=== Begin Enclosure ===

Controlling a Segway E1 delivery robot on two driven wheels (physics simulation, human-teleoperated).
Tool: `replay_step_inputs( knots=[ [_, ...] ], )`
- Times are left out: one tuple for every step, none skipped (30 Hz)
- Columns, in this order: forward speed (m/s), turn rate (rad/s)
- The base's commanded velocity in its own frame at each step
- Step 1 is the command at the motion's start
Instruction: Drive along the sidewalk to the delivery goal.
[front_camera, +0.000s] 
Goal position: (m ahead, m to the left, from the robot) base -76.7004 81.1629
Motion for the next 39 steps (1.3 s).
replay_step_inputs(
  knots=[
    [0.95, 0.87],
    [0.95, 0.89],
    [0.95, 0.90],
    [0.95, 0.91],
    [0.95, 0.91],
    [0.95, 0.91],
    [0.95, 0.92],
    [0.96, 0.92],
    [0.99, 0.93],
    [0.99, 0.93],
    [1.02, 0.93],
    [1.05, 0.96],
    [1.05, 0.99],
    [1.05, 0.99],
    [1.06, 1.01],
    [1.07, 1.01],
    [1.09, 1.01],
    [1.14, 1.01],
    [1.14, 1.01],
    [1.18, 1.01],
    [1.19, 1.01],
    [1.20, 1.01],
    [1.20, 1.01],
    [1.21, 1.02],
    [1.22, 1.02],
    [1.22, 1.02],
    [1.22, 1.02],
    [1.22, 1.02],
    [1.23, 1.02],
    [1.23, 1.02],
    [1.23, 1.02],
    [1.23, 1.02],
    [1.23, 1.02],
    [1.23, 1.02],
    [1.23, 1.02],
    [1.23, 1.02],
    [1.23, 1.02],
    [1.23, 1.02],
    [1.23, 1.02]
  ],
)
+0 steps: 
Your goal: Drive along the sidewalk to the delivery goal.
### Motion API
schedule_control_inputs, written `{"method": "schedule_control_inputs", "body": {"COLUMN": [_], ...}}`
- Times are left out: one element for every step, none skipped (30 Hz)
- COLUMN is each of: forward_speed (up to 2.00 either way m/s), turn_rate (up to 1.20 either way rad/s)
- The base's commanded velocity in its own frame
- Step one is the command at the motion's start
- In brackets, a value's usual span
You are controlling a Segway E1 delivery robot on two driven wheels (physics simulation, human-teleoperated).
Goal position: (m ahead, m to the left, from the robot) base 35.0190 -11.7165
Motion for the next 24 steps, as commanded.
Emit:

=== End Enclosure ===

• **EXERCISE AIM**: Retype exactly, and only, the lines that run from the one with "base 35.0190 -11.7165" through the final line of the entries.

• **SOLUTION TO THE EXERCISE**:
Goal position: (m ahead, m to the left, from the robot) base 35.0190 -11.7165
Motion for the next 24 steps, as commanded.
Emit:

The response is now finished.